VT was the first Sisters record that is less than essential, and it is also the last to date. There were a few singles here and there, including a rerecording of Temple Of Love featuring new vocals from Ofra Haza, but the last of these was in 1993, and there hasn’t been a Sisters release since. Eldritch strikes me as a man who could start an argument alone in an empty room, so it’ll be no great shock to hear that he fell out with his record company and went on strike in the early 90s. The band has continued to tour (with several different guitarists over the years, surprise surprise), and they have avoided becoming a nostalgia act by continuing to write and perform new songs. They just don’t release them.

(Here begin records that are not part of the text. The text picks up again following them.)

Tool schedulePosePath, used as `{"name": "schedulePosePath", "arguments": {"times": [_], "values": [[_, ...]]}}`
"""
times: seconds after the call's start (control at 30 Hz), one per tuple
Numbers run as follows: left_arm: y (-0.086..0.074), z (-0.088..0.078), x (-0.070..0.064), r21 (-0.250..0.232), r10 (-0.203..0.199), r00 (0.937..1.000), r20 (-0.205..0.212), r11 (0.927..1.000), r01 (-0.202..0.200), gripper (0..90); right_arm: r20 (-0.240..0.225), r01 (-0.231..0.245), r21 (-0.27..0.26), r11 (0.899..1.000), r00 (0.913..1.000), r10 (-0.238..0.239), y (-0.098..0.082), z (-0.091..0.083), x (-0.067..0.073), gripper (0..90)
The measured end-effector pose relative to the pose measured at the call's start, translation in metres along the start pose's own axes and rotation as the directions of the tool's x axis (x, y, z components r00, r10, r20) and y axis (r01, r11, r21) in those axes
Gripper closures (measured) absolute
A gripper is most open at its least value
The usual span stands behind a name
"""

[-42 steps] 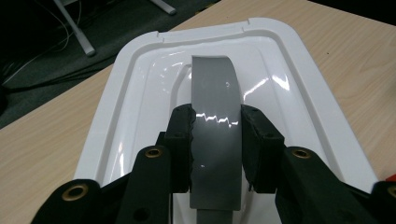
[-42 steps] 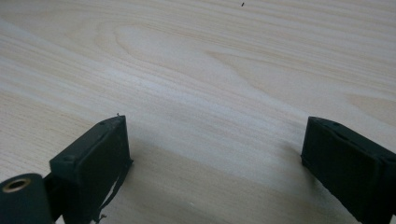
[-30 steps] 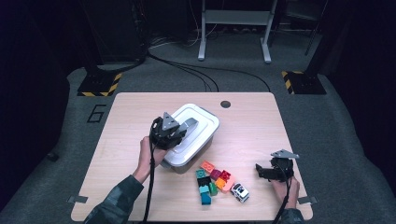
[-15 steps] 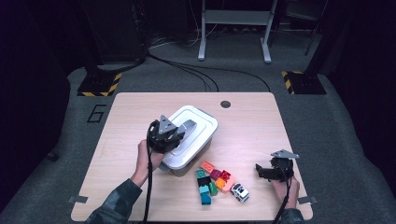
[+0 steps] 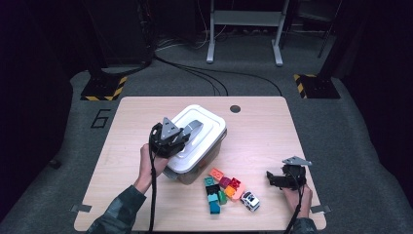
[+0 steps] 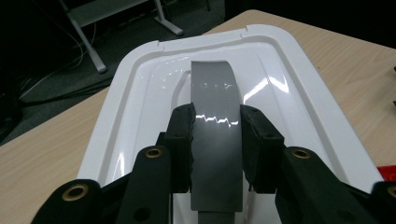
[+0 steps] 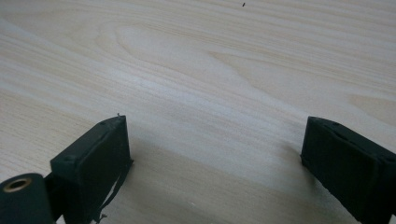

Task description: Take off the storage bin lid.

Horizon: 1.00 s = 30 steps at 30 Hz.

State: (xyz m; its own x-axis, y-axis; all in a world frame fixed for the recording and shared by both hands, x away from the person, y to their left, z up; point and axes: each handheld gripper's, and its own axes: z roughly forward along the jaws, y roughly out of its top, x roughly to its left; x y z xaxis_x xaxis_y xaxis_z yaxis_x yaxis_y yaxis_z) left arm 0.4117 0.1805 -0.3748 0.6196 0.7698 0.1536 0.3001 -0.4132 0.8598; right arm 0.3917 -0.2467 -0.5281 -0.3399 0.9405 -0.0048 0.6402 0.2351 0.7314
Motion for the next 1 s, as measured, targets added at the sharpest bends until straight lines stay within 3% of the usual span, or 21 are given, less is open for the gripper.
{"name": "schedulePosePath", "arguments": {"times": [0.37,1.0], "values": [[0.005,-0.009,0.007,-0.030,0.002,0.9998,-0.022,0.9996,-0.003,66.7,0.000,0.000,0.000,1.000,1.0000,0.000,0.000,0.000,0.000,6.9],[0.004,-0.022,0.041,-0.059,-0.049,0.9954,-0.082,0.9973,0.045,66.7,0.000,-0.002,0.001,1.000,1.0000,0.002,0.000,0.000,0.000,6.9]]}}
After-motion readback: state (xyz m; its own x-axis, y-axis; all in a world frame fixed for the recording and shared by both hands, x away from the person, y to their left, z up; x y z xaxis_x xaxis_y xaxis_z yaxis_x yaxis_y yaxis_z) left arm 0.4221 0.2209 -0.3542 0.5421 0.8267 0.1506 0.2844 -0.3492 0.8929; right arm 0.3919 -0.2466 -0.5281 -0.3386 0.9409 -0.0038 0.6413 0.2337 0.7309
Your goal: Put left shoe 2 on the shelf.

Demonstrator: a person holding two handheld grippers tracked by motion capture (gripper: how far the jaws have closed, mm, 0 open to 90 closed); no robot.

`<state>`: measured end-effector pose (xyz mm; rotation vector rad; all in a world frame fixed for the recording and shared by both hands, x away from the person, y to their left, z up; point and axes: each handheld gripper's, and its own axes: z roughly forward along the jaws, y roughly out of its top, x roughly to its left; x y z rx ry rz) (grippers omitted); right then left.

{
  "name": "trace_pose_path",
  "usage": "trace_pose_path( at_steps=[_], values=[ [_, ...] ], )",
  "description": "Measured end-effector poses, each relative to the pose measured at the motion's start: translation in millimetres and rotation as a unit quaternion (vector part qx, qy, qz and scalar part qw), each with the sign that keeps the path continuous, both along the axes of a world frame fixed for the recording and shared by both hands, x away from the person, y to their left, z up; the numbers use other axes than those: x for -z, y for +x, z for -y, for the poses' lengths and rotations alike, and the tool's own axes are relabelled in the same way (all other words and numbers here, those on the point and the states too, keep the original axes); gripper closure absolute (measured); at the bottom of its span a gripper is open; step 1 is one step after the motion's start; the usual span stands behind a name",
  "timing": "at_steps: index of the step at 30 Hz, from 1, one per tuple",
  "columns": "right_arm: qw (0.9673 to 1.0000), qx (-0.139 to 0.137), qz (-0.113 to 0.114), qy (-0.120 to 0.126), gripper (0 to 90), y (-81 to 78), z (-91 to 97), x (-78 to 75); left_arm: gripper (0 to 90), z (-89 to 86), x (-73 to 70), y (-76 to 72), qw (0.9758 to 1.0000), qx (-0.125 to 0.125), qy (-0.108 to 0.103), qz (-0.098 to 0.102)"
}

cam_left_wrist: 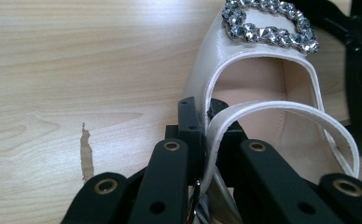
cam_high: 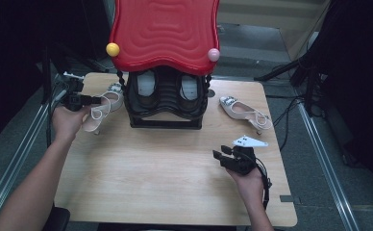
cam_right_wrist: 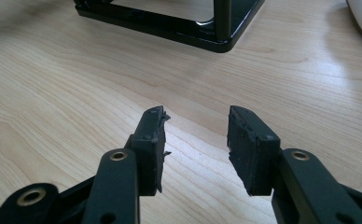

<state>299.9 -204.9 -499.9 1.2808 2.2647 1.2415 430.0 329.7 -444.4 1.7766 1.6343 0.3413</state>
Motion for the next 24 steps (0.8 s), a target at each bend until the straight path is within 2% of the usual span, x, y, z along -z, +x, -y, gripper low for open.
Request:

What have they left us? A legacy of speed and smoke, chrome and mirrors. An iconography, with the star and head logo (from an old anatomy textbook) being as recognisable as the Ramones seal or the snarling Motörhead beast. A discography that verges on the superhuman. For all the wildly different sounds of each album, there are common elements throughout their career. There’s a constant tension between simplicity and complexity in their music, monotonous and relentless beats paired with clever lyrics and complex instrumentation. They can construct epic melancholic grandeur and at the same time revel in big stupid rock music. They’re intellectual and also gloriously dumb, and quite possibly the finest British band of my lifetime.
And look! I didn’t mention the g-word once!